*Task to complete*. Nothing but a number should be written: the count of lines below that contain "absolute".

*Recorded data*.
>>>>

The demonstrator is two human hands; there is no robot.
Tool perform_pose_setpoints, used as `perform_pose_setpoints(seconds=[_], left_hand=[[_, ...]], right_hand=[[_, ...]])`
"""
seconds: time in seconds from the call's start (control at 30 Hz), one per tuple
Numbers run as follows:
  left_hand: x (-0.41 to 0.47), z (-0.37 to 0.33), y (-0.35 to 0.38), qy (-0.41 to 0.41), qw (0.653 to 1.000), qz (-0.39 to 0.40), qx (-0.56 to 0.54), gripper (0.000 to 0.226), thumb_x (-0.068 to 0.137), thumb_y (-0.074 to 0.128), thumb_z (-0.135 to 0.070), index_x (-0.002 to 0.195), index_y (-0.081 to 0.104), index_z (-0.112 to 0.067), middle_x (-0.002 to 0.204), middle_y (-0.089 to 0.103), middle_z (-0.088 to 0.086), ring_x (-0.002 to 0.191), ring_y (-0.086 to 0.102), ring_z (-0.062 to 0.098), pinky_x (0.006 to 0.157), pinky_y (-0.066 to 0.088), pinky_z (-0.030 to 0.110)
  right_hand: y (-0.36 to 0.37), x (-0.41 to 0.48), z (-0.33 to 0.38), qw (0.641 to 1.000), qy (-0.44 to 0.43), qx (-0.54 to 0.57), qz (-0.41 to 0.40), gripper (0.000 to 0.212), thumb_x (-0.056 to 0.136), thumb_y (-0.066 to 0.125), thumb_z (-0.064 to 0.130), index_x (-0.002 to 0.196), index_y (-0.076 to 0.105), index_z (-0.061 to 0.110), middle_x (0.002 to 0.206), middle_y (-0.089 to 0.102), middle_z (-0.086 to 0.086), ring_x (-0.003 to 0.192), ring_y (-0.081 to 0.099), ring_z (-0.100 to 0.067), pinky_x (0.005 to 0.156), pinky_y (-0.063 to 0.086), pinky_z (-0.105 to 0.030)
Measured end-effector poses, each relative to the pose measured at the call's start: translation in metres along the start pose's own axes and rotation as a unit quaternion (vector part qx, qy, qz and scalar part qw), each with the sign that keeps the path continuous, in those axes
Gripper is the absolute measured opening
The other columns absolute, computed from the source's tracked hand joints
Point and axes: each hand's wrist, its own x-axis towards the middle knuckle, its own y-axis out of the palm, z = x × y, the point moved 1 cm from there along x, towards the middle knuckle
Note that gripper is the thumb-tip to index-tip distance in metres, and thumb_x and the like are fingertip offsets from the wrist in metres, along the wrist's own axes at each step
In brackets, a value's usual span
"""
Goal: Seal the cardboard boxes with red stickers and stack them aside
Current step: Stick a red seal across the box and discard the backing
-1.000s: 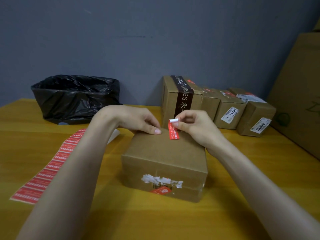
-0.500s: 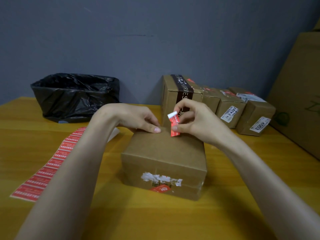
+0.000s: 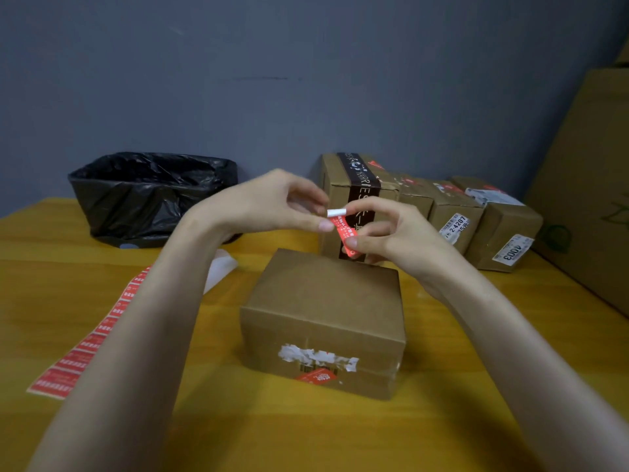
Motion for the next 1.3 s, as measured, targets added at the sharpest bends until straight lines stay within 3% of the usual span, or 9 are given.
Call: perform_pose_setpoints(seconds=[0.23, 0.37, 0.5, 0.57, 0.67, 0.73, 0.9, 1.0, 1.3], left_hand=[[0.006, -0.015, 0.009, 0.037, 0.992, -0.122, 0.014, 0.014, 0.073, 0.078, -0.016, 0.084, 0.069, -0.014, 0.079, 0.071, 0.001, 0.073, 0.066, 0.008, 0.085, 0.054, 0.032], [0.004, -0.013, 0.007, 0.026, 0.99, -0.133, -0.05, 0.011, 0.077, 0.074, -0.008, 0.087, 0.069, -0.007, 0.081, 0.071, 0.011, 0.072, 0.066, 0.012, 0.078, 0.055, 0.025], [0.001, -0.01, 0.004, -0.003, 0.984, -0.096, -0.149, 0.011, 0.079, 0.07, -0.002, 0.089, 0.065, -0.001, 0.072, 0.071, 0.008, 0.063, 0.065, 0.008, 0.065, 0.054, 0.018], [0.0, -0.007, 0.001, -0.018, 0.977, -0.081, -0.196, 0.008, 0.078, 0.07, -0.003, 0.083, 0.063, -0.004, 0.064, 0.07, 0.003, 0.06, 0.065, 0.007, 0.063, 0.054, 0.018], [0.0, -0.005, 0.0, -0.03, 0.963, -0.058, -0.263, 0.008, 0.077, 0.069, -0.006, 0.076, 0.061, -0.007, 0.06, 0.068, 0.001, 0.059, 0.064, 0.006, 0.06, 0.054, 0.016], [-0.001, -0.004, 0.0, -0.037, 0.953, -0.042, -0.296, 0.008, 0.075, 0.07, -0.01, 0.076, 0.062, -0.008, 0.062, 0.068, 0.002, 0.059, 0.065, 0.006, 0.06, 0.054, 0.016], [-0.003, -0.002, -0.001, -0.04, 0.951, -0.004, -0.307, 0.016, 0.066, 0.072, -0.019, 0.076, 0.064, -0.009, 0.062, 0.066, 0.002, 0.059, 0.063, 0.006, 0.06, 0.053, 0.016], [-0.002, -0.001, -0.001, -0.038, 0.959, 0.008, -0.282, 0.007, 0.074, 0.071, -0.014, 0.075, 0.065, -0.01, 0.063, 0.066, 0.001, 0.058, 0.061, 0.005, 0.058, 0.051, 0.015], [-0.006, 0.001, -0.008, -0.005, 0.971, -0.035, -0.237, 0.005, 0.08, 0.069, -0.013, 0.075, 0.069, -0.015, 0.084, 0.067, 0.005, 0.077, 0.059, 0.006, 0.064, 0.045, 0.019]], right_hand=[[0.002, 0.0, 0.003, 0.998, -0.041, -0.043, -0.016, 0.034, 0.08, 0.07, 0.006, 0.098, 0.061, 0.034, 0.063, 0.068, 0.004, 0.072, 0.064, -0.014, 0.07, 0.049, -0.029], [0.005, 0.001, 0.003, 0.995, -0.066, -0.067, -0.038, 0.047, 0.078, 0.071, 0.004, 0.114, 0.059, 0.032, 0.06, 0.067, 0.007, 0.07, 0.065, -0.006, 0.076, 0.047, -0.024], [0.003, 0.0, 0.005, 0.994, -0.054, -0.082, -0.053, 0.079, 0.074, 0.075, 0.004, 0.138, 0.037, 0.032, 0.066, 0.07, 0.002, 0.072, 0.065, -0.007, 0.078, 0.049, -0.02], [0.002, 0.0, 0.006, 0.993, -0.035, -0.091, -0.073, 0.06, 0.073, 0.077, 0.009, 0.124, 0.049, 0.025, 0.07, 0.071, 0.003, 0.073, 0.065, -0.007, 0.075, 0.048, -0.023], [0.003, 0.0, 0.008, 0.991, -0.053, -0.077, -0.091, 0.018, 0.074, 0.076, 0.01, 0.081, 0.064, 0.02, 0.069, 0.072, 0.003, 0.072, 0.068, -0.009, 0.077, 0.054, -0.033], [0.005, 0.0, 0.009, 0.99, -0.077, -0.058, -0.102, 0.016, 0.075, 0.075, 0.008, 0.07, 0.064, 0.02, 0.068, 0.07, 0.004, 0.07, 0.068, -0.008, 0.073, 0.053, -0.031], [0.007, 0.005, 0.017, 0.989, -0.113, -0.019, -0.089, 0.017, 0.075, 0.072, -0.001, 0.071, 0.065, 0.014, 0.073, 0.066, 0.004, 0.072, 0.062, -0.006, 0.073, 0.05, -0.026], [0.01, 0.008, 0.021, 0.991, -0.114, -0.032, -0.067, 0.012, 0.075, 0.073, 0.004, 0.071, 0.065, 0.011, 0.075, 0.066, -0.002, 0.072, 0.061, -0.008, 0.076, 0.051, -0.03], [0.02, 0.015, 0.028, 0.984, -0.107, 0.036, -0.138, 0.013, 0.068, 0.079, 0.011, 0.067, 0.067, 0.007, 0.068, 0.07, -0.006, 0.066, 0.067, -0.013, 0.072, 0.055, -0.027]])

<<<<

*Response area*. 2